>>>>>
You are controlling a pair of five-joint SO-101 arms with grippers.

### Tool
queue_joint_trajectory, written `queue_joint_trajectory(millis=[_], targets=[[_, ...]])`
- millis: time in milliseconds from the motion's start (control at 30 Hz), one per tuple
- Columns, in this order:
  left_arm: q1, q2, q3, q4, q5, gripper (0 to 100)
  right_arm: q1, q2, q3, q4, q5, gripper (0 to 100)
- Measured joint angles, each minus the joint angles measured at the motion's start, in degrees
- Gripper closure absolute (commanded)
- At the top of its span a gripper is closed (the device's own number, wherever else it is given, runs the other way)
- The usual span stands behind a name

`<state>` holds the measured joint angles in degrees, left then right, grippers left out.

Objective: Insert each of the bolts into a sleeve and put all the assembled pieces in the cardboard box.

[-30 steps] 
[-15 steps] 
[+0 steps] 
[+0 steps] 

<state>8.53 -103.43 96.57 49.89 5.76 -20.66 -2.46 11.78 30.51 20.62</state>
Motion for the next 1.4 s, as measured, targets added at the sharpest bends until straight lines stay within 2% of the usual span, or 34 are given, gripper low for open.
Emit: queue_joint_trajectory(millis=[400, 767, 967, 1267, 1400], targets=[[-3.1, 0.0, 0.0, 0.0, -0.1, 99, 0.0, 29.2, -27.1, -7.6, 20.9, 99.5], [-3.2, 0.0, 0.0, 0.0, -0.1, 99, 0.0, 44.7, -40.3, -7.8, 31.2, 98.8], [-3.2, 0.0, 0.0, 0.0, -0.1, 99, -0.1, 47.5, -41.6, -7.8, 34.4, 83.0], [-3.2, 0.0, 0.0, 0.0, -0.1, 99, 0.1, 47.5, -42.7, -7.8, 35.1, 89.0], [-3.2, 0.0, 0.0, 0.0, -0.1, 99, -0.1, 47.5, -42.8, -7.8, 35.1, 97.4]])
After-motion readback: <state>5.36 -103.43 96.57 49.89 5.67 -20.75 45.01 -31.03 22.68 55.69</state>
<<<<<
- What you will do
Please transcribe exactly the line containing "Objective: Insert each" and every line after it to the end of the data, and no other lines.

- Answer section
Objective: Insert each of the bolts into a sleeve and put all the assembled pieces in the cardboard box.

[-30 steps] 
[-15 steps] 
[+0 steps] 
[+0 steps] 

<state>8.53 -103.43 96.57 49.89 5.76 -20.66 -2.46 11.78 30.51 20.62</state>
Motion for the next 1.4 s, as measured, targets added at the sharpest bends until straight lines stay within 2% of the usual span, or 34 are given, gripper low for open.
Emit: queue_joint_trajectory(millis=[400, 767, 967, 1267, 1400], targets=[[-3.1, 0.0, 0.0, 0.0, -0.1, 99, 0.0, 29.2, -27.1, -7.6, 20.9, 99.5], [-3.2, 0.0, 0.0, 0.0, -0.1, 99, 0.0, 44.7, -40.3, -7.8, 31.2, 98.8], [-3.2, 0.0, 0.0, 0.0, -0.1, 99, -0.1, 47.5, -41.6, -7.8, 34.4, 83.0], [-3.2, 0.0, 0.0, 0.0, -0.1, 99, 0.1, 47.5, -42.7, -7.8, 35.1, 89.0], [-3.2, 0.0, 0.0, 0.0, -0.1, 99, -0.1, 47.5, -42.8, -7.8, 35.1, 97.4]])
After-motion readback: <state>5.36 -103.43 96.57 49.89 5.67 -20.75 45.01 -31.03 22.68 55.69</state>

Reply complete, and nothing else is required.